Supplied material >>
────

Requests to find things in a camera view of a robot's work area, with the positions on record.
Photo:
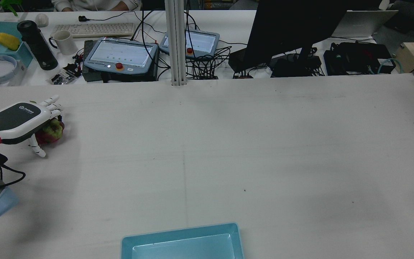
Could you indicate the pink dragon fruit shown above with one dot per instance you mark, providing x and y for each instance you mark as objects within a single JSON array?
[{"x": 50, "y": 132}]

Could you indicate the light blue plastic bin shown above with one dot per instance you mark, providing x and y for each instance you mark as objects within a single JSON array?
[{"x": 178, "y": 248}]

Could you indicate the small black plug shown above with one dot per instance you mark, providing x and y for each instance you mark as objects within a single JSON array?
[{"x": 82, "y": 18}]

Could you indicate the black orange usb hub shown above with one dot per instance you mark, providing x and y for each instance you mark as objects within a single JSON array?
[
  {"x": 205, "y": 77},
  {"x": 243, "y": 76}
]

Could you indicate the white mug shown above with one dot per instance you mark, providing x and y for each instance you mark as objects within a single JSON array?
[{"x": 67, "y": 43}]

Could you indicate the small black box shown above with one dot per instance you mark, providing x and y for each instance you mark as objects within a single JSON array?
[{"x": 237, "y": 61}]

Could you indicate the aluminium frame post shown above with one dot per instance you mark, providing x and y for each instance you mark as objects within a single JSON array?
[{"x": 176, "y": 43}]

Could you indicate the black connector pile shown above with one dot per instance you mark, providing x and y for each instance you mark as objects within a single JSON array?
[{"x": 65, "y": 76}]

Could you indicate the black thermos bottle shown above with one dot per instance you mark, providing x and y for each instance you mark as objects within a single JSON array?
[{"x": 38, "y": 45}]

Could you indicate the white keyboard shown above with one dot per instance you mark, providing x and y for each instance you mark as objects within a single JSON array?
[{"x": 92, "y": 30}]

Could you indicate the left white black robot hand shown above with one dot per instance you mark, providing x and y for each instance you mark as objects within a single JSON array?
[{"x": 16, "y": 118}]

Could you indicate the yellow toy fruit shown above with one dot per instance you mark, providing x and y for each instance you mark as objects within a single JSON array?
[{"x": 7, "y": 40}]

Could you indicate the green toy plant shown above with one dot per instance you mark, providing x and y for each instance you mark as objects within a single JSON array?
[{"x": 9, "y": 4}]

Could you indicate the black computer monitor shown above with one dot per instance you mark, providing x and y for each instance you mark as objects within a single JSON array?
[{"x": 293, "y": 25}]

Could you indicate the large grey teach pendant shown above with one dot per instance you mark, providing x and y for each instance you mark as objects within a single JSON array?
[{"x": 120, "y": 52}]

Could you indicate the white computer mouse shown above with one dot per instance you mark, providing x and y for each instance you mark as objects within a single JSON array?
[{"x": 42, "y": 20}]

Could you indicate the person in white shirt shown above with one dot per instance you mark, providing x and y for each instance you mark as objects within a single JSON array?
[{"x": 92, "y": 4}]

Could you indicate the black equipment box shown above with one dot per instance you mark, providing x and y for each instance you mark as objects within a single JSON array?
[{"x": 354, "y": 57}]

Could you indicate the small grey teach pendant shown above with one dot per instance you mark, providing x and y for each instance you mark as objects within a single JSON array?
[{"x": 201, "y": 41}]

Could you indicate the white laptop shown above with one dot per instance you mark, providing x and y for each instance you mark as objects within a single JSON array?
[{"x": 361, "y": 23}]

────

What is expected >> For this task, copy exactly the line with "Could you indicate the white laptop" and the lines that come after it, stopping at the end of the material above.

Answer space >>
Could you indicate the white laptop shown above with one dot per instance you mark, providing x and y for each instance you mark as objects within a single JSON array?
[{"x": 361, "y": 23}]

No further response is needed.